Reduced Order Modeling using Shallow ReLU Networks with Grassmann Layers
This method addresses the challenge of model reduction for nonlinear systems, particularly in data-scarce scenarios, which is relevant for engineers and scientists working with complex simulations.
This paper introduces a nonlinear model reduction method using a shallow ReLU network with a Grassmann layer to approximate input-output systems. The method effectively handles data-scarce regimes and is demonstrated on nonlinear dynamical systems and aerospace engineering problems.

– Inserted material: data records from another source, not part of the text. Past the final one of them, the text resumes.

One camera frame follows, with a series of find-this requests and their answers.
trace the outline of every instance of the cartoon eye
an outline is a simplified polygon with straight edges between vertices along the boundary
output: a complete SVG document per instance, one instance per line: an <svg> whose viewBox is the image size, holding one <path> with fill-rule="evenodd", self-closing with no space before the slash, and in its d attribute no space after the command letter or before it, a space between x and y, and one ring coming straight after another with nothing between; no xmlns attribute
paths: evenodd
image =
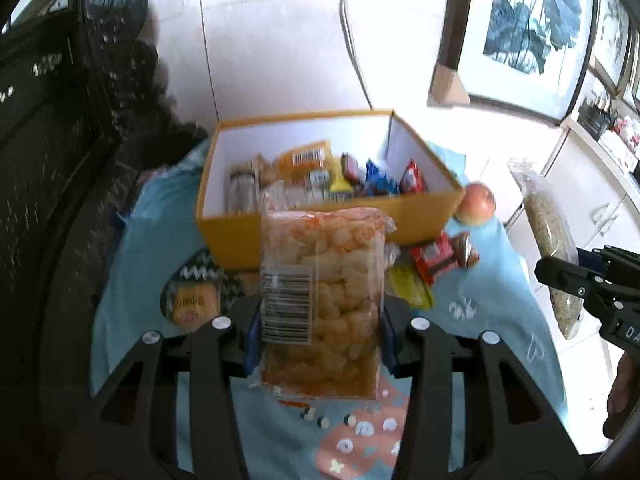
<svg viewBox="0 0 640 480"><path fill-rule="evenodd" d="M398 423L394 418L386 418L382 423L382 429L385 431L395 431L398 427Z"/></svg>
<svg viewBox="0 0 640 480"><path fill-rule="evenodd" d="M335 449L343 452L344 454L349 454L353 451L353 440L350 438L342 438L338 441L338 444L336 444Z"/></svg>
<svg viewBox="0 0 640 480"><path fill-rule="evenodd" d="M371 436L373 435L373 433L373 424L371 424L370 422L363 420L356 424L356 435Z"/></svg>

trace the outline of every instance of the white power cord
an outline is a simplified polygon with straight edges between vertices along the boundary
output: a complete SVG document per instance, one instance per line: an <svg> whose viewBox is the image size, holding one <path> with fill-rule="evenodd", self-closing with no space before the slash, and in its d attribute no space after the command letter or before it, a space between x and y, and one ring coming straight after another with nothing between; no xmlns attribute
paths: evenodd
<svg viewBox="0 0 640 480"><path fill-rule="evenodd" d="M353 65L354 70L356 71L356 75L358 76L358 81L360 82L360 86L362 87L362 92L364 93L364 97L369 104L369 108L373 110L373 104L371 103L371 97L369 97L369 90L367 89L367 84L364 81L364 76L362 75L362 69L360 67L360 63L358 62L358 55L356 54L356 46L353 41L353 33L351 32L351 25L349 24L349 0L340 0L340 26L342 27L342 33L344 35L344 43L347 47L347 53L349 54L349 59L351 59L351 64Z"/></svg>

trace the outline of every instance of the silver screw
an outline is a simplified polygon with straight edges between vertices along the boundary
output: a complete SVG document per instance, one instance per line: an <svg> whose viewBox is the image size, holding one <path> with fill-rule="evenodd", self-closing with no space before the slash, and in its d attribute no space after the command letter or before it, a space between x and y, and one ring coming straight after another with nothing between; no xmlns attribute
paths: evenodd
<svg viewBox="0 0 640 480"><path fill-rule="evenodd" d="M218 330L226 330L231 326L231 319L229 319L227 316L218 316L217 318L214 318L211 324L213 325L213 328L217 328Z"/></svg>
<svg viewBox="0 0 640 480"><path fill-rule="evenodd" d="M145 345L155 345L158 341L160 341L160 334L155 330L150 330L142 335L142 342Z"/></svg>
<svg viewBox="0 0 640 480"><path fill-rule="evenodd" d="M427 330L431 326L431 323L425 317L414 317L411 320L411 326L416 330Z"/></svg>
<svg viewBox="0 0 640 480"><path fill-rule="evenodd" d="M500 336L489 330L482 334L482 340L488 345L497 345L500 342Z"/></svg>

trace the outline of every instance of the plastic bag of rice
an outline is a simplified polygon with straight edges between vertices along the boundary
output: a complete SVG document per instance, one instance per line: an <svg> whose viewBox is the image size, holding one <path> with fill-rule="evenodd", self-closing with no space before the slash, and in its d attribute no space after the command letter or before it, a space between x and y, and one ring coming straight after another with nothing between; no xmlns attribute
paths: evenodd
<svg viewBox="0 0 640 480"><path fill-rule="evenodd" d="M509 170L524 197L524 210L536 239L540 255L553 256L578 265L578 249L571 236L562 208L544 177L529 162L510 160ZM551 305L558 328L565 339L578 332L583 318L582 299L549 287Z"/></svg>

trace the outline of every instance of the yellow box
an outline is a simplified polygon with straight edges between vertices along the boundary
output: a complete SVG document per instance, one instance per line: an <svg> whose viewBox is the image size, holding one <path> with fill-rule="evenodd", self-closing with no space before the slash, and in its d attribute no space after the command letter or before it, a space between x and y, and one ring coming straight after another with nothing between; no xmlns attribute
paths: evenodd
<svg viewBox="0 0 640 480"><path fill-rule="evenodd" d="M401 246L433 240L464 195L458 181L415 131L392 110L289 114L218 124L198 193L196 223L217 263L225 269L260 266L260 214L225 214L228 169L262 153L281 153L328 139L332 152L353 155L361 166L369 158L386 159L388 174L400 180L409 159L424 174L430 192L360 198L348 203L308 206L313 211L368 206L382 209L396 222L388 240Z"/></svg>

This paper presents a nonlinear model reduction method for systems of equations using a structured neural network. The neural network takes the form of a "three-layer" network with the first layer constrained to lie on the Grassmann manifold and the first activation function set to identity, while the remaining network is a standard two-layer ReLU neural network. The Grassmann layer determines the reduced basis for the input space, while the remaining layers approximate the nonlinear input-output system. The training alternates between learning the reduced basis and the nonlinear approximation, and is shown to be more effective than fixing the reduced basis and training the network only. An additional benefit of this approach is, for data that lie on low-dimensional subspaces, that the number of parameters in the network does not need to be large. We show that our method can be applied to scientific problems in the data-scarce regime, which is typically not well-suited for neural network approximations. Examples include reduced order modeling for nonlinear dynamical systems and several aerospace engineering problems.